==== INPUT DATA

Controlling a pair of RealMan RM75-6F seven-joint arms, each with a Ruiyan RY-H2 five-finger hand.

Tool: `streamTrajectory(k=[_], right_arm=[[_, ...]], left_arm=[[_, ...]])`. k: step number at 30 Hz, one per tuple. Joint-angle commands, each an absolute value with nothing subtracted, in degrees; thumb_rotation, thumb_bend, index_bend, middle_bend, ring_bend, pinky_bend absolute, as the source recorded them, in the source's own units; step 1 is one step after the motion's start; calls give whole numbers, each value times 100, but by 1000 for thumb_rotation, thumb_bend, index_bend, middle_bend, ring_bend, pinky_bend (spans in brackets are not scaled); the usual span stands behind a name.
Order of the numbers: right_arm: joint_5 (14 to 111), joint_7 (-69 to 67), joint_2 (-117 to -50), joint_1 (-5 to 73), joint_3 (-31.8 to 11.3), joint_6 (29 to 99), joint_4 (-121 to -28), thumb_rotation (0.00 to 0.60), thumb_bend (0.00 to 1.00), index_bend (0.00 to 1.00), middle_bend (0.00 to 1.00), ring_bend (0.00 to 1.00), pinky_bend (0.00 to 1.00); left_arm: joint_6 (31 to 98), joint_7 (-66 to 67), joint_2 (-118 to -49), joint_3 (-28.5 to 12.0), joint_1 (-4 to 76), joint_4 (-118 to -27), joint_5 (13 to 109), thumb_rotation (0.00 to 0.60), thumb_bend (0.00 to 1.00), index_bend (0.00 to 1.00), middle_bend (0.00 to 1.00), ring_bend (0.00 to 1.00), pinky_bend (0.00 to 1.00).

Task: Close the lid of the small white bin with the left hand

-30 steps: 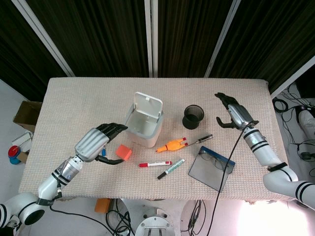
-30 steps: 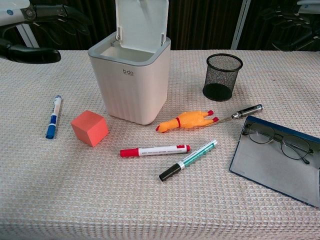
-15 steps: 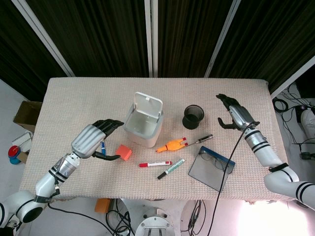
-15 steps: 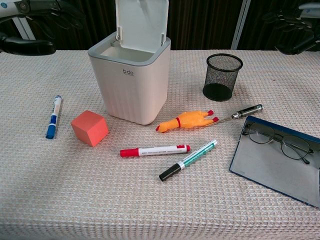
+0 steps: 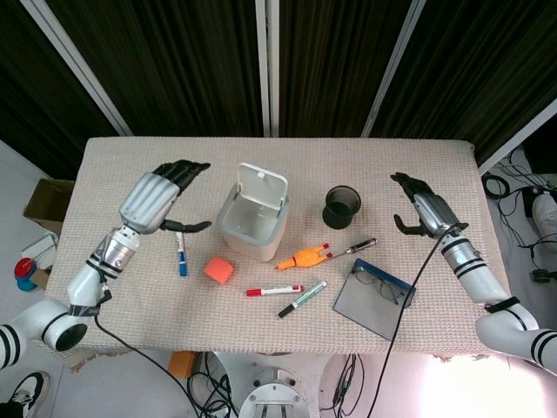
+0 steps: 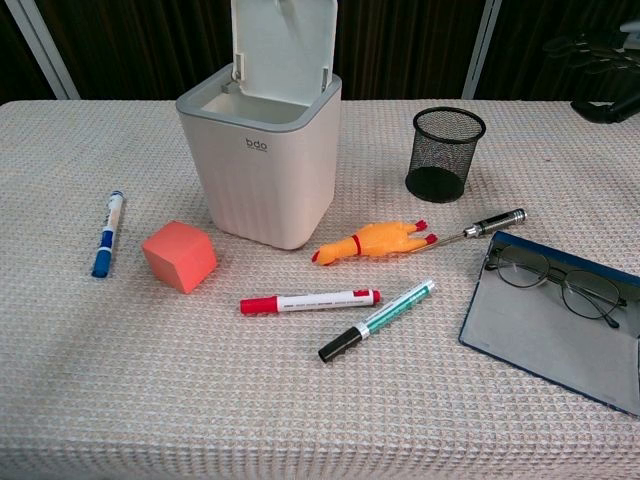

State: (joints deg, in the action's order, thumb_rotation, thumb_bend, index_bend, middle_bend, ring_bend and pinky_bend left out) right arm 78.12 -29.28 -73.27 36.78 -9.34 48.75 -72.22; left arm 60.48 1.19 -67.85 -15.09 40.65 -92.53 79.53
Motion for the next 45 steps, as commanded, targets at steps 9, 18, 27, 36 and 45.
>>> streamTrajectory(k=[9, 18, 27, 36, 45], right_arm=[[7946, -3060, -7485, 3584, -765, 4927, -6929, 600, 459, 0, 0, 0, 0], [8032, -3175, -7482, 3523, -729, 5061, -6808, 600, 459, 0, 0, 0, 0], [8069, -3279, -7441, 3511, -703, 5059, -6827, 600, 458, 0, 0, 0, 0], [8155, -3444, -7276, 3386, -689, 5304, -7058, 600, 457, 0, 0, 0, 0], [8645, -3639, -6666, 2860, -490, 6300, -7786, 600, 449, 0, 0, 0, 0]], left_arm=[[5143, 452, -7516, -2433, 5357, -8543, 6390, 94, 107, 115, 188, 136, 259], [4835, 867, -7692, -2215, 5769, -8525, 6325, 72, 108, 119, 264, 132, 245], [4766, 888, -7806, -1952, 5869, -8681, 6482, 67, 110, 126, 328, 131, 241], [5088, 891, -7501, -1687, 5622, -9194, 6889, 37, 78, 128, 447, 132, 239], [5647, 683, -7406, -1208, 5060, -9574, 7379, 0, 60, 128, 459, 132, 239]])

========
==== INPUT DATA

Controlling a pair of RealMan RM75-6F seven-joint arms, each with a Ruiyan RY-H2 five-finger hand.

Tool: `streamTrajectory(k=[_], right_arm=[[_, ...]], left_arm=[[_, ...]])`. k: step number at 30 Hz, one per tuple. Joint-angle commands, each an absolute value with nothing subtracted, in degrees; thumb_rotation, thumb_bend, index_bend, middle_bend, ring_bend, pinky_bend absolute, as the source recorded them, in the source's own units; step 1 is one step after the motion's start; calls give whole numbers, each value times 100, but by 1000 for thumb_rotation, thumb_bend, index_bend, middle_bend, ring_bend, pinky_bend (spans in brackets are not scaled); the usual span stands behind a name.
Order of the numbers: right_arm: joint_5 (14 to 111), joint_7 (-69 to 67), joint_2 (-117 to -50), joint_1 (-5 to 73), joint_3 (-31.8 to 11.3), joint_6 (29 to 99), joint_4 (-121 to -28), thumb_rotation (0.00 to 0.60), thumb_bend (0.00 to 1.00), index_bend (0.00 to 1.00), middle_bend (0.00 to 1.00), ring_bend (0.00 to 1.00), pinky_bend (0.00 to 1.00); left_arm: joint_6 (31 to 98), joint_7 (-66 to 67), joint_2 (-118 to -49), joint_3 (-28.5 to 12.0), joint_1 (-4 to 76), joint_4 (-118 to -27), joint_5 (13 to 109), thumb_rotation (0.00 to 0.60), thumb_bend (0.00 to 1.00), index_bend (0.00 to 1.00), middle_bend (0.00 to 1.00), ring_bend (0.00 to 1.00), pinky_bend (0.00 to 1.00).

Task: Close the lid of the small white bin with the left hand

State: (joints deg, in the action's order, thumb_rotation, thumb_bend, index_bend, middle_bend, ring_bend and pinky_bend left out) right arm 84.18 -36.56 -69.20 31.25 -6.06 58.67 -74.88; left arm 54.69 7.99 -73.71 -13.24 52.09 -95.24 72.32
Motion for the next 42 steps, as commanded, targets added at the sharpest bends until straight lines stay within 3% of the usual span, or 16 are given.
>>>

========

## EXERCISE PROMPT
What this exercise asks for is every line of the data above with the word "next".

## TASK ANSWER
Motion for the next 45 steps, as commanded, targets at steps 9, 18, 27, 36 and 45.
Motion for the next 42 steps, as commanded, targets added at the sharpest bends until straight lines stay within 3% of the usual span, or 16 are given.

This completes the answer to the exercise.